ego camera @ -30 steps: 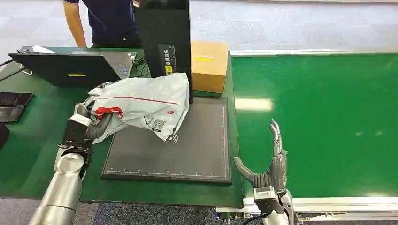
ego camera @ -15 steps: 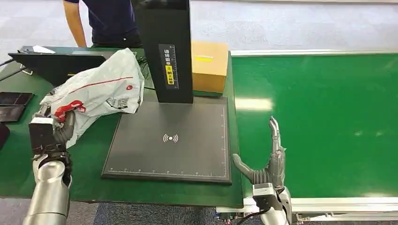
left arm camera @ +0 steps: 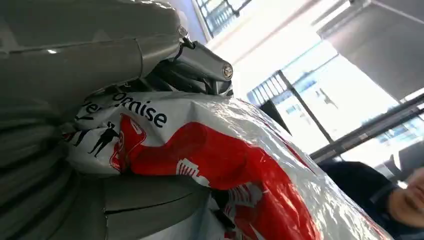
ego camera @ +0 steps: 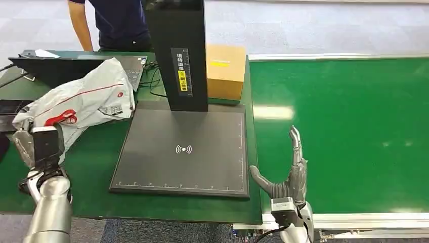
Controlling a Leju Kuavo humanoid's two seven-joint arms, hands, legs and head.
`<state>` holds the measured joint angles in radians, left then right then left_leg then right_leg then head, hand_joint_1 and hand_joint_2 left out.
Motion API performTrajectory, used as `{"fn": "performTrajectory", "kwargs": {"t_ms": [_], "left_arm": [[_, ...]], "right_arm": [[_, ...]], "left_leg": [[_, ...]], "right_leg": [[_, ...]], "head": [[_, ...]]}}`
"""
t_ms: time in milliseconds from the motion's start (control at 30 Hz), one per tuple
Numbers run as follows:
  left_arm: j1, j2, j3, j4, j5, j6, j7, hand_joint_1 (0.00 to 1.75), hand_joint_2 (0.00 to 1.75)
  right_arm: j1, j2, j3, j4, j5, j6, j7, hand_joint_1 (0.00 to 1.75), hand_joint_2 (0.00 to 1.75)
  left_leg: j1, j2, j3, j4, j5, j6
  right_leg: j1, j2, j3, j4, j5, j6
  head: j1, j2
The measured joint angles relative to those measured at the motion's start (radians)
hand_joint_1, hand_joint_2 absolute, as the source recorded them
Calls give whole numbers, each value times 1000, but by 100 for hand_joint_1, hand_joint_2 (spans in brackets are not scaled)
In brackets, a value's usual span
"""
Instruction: Moved the parcel from conveyor to table for the left to box.
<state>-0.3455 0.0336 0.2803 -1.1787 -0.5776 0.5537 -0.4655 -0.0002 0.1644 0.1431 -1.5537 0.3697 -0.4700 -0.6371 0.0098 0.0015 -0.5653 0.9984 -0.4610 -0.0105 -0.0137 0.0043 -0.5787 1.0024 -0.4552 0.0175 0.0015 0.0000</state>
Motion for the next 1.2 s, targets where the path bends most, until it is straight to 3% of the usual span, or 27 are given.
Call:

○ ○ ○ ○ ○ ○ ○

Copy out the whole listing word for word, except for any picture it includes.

**ANSWER TO THIS PROBLEM:**
ego camera @ -30 steps: 
ego camera @ -15 steps: 
left arm camera @ +0 steps: 
ego camera @ +0 steps: 
Controlling a Leju Kuavo humanoid's two seven-joint arms, hands, legs and head.
`<state>` holds the measured joint angles in radians, left then right then left_leg then right_leg then head, hand_joint_1 and hand_joint_2 left out.
Motion API performTrajectory, used as `{"fn": "performTrajectory", "kwargs": {"t_ms": [_], "left_arm": [[_, ...]], "right_arm": [[_, ...]], "left_leg": [[_, ...]], "right_leg": [[_, ...]], "head": [[_, ...]]}}`
"""
t_ms: time in milliseconds from the motion's start (control at 30 Hz), one per tuple
Numbers run as follows:
  left_arm: j1, j2, j3, j4, j5, j6, j7, hand_joint_1 (0.00 to 1.75), hand_joint_2 (0.00 to 1.75)
  right_arm: j1, j2, j3, j4, j5, j6, j7, hand_joint_1 (0.00 to 1.75), hand_joint_2 (0.00 to 1.75)
  left_leg: j1, j2, j3, j4, j5, j6
  right_leg: j1, j2, j3, j4, j5, j6
  head: j1, j2
The measured joint angles relative to those measured at the motion's start (radians)
hand_joint_1, hand_joint_2 absolute, as the source recorded them
Calls give whole numbers, each value times 1000, but by 100 for hand_joint_1, hand_joint_2 (spans in brackets are not scaled)
In brackets, a value's usual span
"""
Instruction: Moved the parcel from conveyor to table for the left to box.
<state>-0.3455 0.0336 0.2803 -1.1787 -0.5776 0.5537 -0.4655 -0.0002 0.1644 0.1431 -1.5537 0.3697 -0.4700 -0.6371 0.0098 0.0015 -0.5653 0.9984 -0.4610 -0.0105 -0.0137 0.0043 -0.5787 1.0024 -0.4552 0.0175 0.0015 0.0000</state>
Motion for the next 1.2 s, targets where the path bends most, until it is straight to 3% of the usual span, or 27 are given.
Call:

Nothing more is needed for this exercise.